Ok, those points came out a bit jumbled. Let me know if you need further explanation, especially point 4 which IMO is the most important.
Because of the simplicity (read also cost) of base 2 arithmetic in electronics: shift left (multiply by 2), shift right (divide by 2).
In the CPU domain, lots of constructs revolve around base 2 arithmetic. Busses (control & data) to access memory structure are often aligned on power 2. The cost of logic implementation in electronics (e.g. CPU) makes for arithmetics in base 2 compelling.
Of course, if we had analog computers, the story would be different.
FYI: the attributes of a system sitting at layer X is a direct consequence of the server layer attributes of the system sitting below i.e. layer < x. The reason I am stating this stems from some comments I received with regards to my posting.
E.g. the properties that can be manipulated at the "compiler" level are inherited & derived from the properties of the system below it i.e. the electronics in the CPU.
I was going to use the shift argument, but could think of a good reason to justify it.
One thing that is nice about a buffer that is a power of two is that circular buffer handling can use simple ands rather than divides:
#define BUFSIZE 1024
++index; // increment the index.
index &= BUFSIZE; // Make sure it stays in the buffer.
If it weren't a power of two, a divide would be necessary. In the olden days (and currently on small chips) that mattered.
It's also common for pagesizes to be powers of 2.
On linux I like to use getpagesize() when doing something like chunking a buffer and writing it to a socket or file descriptor.
It's makes a nice, round number in base 2. Just as 10, 100 or 1000000 are nice, round numbers in base 10.
If it wasn't a power of 2 (or something close such as 96=64+32 or 192=128+64), then you could wonder why there's the added precision. Not base 2 rounded size can come from external constraints or programmer ignorance. You'll want to know which one it is.
Other answers have pointed out a bunch of technical reasons as well that are valid in special cases. I won't repeat any of them here.

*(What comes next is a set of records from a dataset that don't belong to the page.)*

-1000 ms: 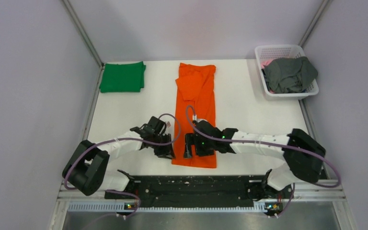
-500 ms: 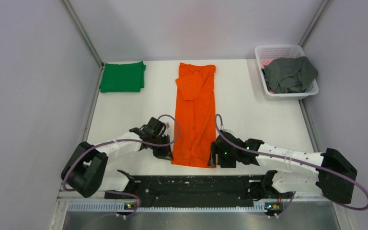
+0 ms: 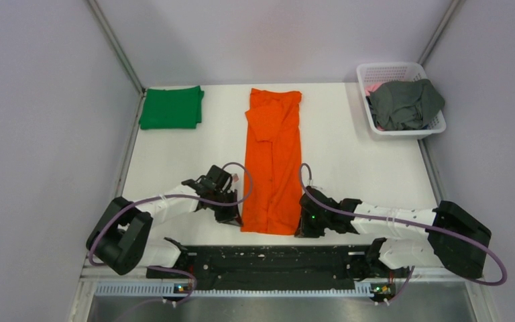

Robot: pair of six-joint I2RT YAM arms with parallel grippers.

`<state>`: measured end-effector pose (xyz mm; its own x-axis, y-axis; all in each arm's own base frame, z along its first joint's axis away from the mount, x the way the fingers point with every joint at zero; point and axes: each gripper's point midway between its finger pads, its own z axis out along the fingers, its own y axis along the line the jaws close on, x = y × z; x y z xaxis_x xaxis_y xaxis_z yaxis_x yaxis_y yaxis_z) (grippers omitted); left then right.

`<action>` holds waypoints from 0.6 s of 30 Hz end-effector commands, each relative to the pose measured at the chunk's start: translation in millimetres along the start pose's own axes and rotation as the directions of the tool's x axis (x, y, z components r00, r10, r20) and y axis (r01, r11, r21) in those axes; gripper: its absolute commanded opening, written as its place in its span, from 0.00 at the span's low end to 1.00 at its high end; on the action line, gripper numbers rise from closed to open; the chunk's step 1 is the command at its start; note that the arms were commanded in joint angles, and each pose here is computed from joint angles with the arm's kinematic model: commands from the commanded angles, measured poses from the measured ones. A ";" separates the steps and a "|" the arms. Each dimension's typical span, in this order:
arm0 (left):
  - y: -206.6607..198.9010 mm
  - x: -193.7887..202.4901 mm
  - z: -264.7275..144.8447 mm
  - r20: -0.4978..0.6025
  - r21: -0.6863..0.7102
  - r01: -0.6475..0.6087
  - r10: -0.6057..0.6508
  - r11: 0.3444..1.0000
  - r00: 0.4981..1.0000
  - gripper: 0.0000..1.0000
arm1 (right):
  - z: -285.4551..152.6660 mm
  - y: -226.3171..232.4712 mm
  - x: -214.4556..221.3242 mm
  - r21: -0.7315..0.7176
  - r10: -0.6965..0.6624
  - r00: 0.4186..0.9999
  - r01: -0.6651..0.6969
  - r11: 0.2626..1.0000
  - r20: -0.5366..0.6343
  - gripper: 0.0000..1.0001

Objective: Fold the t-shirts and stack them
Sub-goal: Grab the bottom of the folded rectangular tshirt with both arms, then fold the folded rectangular tshirt in 1/3 of the way

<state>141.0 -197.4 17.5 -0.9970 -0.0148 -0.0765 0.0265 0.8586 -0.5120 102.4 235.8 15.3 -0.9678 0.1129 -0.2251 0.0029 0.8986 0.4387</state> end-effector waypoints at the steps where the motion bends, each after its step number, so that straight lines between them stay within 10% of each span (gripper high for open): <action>1: -17.2 2.3 -11.0 -0.006 0.070 -0.032 0.032 0.997 0.999 0.00 | -8.0 14.0 -18.4 -0.014 -0.048 0.997 0.049 0.999 0.057 0.00; 18: -83.2 -140.6 -55.8 0.233 0.186 -0.071 0.026 0.980 0.972 0.00 | -50.8 81.5 -172.6 -0.074 -0.208 0.903 0.253 0.965 0.376 0.00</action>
<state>227.2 -239.7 98.0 -0.9775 -0.0459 -0.2058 0.0970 0.7688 -0.6321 207.3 261.4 100.6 -0.8714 0.0627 -0.4865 -0.1819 0.8798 0.4391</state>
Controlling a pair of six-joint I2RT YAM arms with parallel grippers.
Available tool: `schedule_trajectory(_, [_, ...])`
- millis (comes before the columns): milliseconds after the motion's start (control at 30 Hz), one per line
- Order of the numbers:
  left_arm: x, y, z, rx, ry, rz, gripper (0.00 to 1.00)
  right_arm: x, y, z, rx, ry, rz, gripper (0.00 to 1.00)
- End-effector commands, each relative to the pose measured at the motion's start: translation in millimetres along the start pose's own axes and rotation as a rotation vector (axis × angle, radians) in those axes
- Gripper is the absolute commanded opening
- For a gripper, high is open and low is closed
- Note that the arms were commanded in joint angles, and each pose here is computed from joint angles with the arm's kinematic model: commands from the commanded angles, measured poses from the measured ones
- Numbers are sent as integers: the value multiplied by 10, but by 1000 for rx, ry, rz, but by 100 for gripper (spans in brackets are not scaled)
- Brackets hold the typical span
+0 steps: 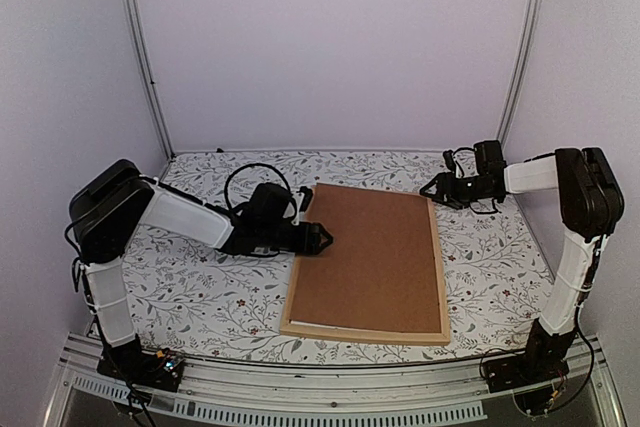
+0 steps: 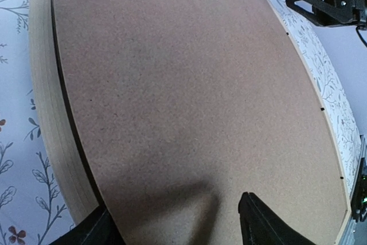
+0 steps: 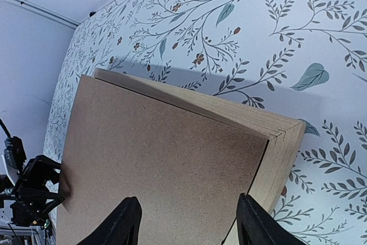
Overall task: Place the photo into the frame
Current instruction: Place the backboard on the frame body.
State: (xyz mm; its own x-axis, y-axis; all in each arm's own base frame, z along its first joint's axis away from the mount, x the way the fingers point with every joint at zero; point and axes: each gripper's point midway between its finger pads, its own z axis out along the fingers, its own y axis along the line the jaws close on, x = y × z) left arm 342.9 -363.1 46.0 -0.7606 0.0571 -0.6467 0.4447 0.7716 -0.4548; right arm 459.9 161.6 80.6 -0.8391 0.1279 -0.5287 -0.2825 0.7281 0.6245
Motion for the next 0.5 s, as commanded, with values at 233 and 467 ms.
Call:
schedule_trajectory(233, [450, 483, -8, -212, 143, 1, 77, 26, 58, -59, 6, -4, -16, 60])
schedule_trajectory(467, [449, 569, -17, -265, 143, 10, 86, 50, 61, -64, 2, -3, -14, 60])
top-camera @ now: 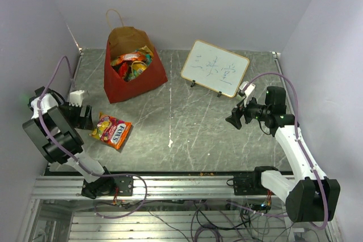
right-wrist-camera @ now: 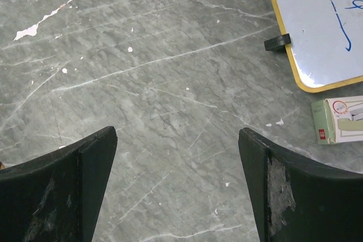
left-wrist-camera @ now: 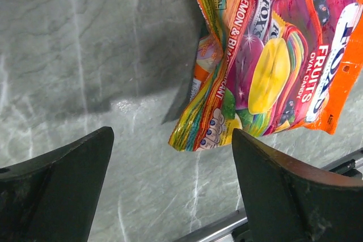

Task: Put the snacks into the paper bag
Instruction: Pick up the snack from the center of the board.

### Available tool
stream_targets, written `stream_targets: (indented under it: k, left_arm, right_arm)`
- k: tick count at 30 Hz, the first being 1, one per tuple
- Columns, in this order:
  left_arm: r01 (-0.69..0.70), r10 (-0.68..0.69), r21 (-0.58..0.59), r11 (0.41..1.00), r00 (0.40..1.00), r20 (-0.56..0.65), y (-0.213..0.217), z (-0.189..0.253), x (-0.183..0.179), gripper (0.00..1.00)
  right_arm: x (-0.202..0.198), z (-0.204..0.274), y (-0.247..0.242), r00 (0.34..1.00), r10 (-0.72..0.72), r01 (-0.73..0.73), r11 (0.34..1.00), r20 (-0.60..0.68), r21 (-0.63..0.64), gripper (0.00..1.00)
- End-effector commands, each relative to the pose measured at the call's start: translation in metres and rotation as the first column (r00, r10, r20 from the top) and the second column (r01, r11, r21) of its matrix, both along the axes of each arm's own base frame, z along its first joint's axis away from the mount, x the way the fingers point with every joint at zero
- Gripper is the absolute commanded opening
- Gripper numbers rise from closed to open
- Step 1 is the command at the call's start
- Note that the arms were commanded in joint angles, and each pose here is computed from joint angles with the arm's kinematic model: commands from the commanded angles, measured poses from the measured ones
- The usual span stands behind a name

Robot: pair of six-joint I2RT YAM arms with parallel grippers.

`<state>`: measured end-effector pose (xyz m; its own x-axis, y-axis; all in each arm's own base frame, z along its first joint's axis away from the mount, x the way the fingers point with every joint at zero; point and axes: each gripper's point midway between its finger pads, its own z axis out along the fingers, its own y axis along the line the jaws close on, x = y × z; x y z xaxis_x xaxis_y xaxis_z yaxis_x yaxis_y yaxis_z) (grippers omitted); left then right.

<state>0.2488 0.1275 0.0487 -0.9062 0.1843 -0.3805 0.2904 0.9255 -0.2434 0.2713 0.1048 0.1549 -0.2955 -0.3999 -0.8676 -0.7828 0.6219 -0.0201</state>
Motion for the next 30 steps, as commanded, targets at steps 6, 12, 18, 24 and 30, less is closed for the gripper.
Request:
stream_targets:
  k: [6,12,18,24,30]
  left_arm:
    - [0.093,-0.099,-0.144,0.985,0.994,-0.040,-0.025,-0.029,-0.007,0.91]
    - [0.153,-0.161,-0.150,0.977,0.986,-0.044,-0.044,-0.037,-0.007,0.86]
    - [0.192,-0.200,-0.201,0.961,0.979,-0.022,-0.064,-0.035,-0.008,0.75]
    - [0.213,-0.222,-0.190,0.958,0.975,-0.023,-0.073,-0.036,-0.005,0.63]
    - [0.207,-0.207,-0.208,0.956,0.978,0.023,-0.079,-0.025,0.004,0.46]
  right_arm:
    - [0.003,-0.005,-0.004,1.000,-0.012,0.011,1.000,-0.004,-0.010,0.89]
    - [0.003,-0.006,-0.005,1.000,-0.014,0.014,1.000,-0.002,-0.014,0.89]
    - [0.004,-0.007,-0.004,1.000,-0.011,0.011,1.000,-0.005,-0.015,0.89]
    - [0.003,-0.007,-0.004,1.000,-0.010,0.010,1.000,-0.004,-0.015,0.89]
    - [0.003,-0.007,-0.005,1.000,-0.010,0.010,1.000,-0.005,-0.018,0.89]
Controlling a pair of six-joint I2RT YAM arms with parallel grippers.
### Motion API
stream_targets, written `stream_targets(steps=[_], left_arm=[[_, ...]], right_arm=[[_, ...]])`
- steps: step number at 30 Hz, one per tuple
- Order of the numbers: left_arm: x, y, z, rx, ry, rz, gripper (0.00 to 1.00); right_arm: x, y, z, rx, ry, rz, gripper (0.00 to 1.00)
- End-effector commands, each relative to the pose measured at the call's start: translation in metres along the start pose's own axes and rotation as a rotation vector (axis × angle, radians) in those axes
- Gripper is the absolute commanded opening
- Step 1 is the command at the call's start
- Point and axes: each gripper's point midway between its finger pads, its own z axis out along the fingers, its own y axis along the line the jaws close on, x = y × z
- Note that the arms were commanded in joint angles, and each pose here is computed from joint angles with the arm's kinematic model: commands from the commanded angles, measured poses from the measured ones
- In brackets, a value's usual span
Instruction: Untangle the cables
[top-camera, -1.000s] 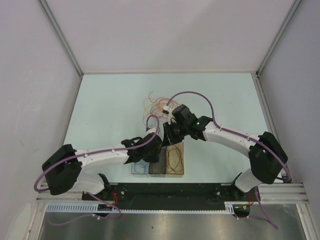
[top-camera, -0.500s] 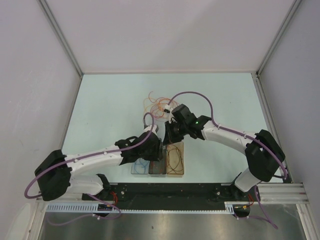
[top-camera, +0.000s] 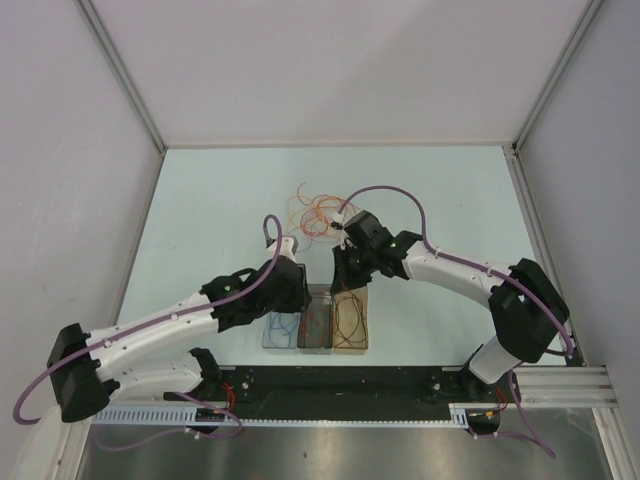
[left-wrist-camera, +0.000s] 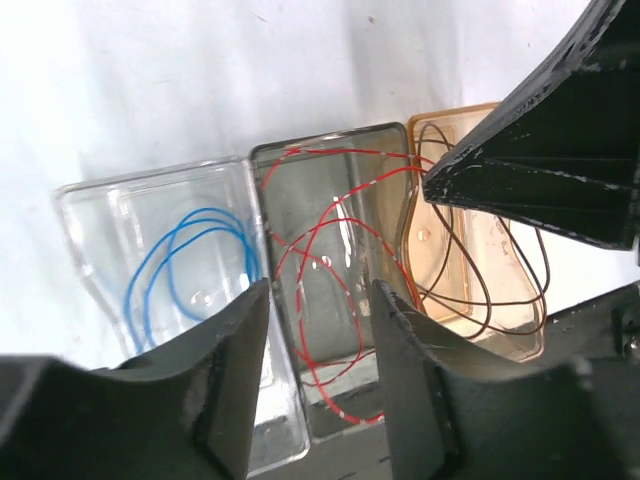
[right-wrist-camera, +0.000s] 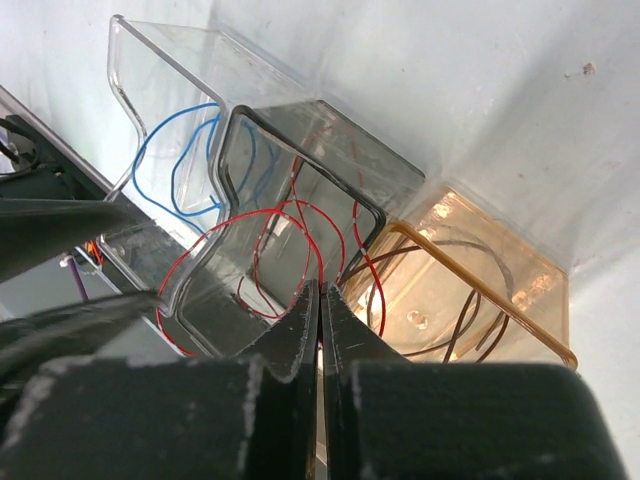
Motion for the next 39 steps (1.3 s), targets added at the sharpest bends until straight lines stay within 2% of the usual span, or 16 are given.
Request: stream_targets(steps=[1, 10, 17, 33, 36, 38, 39], left_arm=[[-0.022, 0.001, -0.025, -0.033, -0.071, 0.005, 0.42], [0.013, -0.004, -0.016, 0.016, -0.003, 0.017, 0.14], [0.027, -0.014, -0.002, 0.071, 0.013, 0.006, 0.08], [0.054, -0.007, 0.024, 0.071, 0.058, 0.010, 0.04], [0.053, -0.009, 0.024, 0.079, 0.056, 0.012, 0.03], [0.048, -0.008, 0.020, 0.074, 0.045, 0.020, 0.07], [0.043, -0.009, 0.015, 0.080, 0.030, 0.018, 0.19]], right_arm=[[-0.001, 0.002, -0.006, 0.016, -0.014, -0.009, 0.00], [-0.006, 0.003, -0.009, 0.032, -0.021, -0.022, 0.00], [-0.011, 0.007, -0.008, 0.035, -0.016, -0.030, 0.00], [-0.027, 0.014, -0.007, 0.055, -0.015, -0.035, 0.00], [-0.031, 0.008, -0.009, 0.103, -0.014, -0.054, 0.00], [-0.029, -0.001, -0.013, 0.150, -0.003, -0.058, 0.00], [-0.028, -0.004, -0.015, 0.160, 0.002, -0.070, 0.00]])
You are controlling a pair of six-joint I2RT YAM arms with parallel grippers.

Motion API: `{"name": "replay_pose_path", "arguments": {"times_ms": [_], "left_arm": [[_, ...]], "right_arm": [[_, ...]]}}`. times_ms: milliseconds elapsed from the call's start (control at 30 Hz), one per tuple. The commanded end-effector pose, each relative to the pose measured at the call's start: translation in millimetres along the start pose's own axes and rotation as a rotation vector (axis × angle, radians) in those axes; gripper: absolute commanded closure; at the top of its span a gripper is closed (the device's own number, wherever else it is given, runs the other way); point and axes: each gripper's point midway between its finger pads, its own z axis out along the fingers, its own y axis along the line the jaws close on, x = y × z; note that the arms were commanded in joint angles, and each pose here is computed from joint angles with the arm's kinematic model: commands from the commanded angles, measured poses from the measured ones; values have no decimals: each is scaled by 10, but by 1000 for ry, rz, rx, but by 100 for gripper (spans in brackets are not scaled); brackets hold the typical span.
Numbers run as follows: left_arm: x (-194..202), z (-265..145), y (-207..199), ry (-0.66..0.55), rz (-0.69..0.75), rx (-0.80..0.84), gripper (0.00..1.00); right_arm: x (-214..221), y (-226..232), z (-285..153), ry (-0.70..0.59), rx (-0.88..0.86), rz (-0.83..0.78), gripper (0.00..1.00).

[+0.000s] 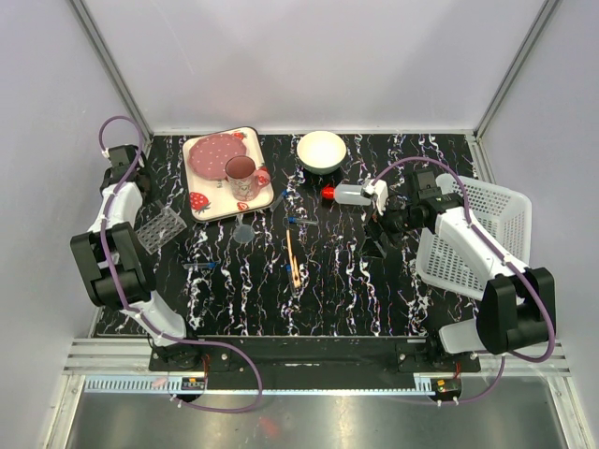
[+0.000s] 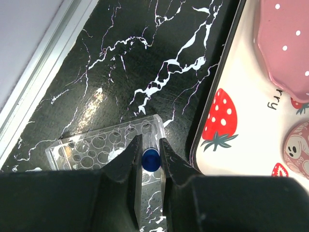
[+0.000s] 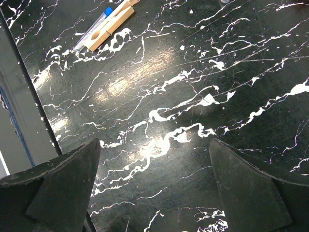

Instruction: Organize the chemistry lab equipment

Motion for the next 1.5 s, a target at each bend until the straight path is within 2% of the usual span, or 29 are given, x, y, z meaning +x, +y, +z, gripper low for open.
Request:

In hash tables, 2^n makes it easier to handle key collissions in a certain way. In general, when there is a key collission, you either make a substructure, e.g. a list, of all entries with the same hash value; or you find another free slot. You could just add 1 to the slot index until you find a free slot; but this strategy is not optimal, because it creates clusters of blocked places. A better strategy is to calculate a second hash number h2, so that gcd(n,h2)=1; then add h2 to the slot index until you find a free slot (with wrap around). If n is a power of 2, finding a h2 that fulfills gcd(n,h2)=1 is easy, every odd number will do.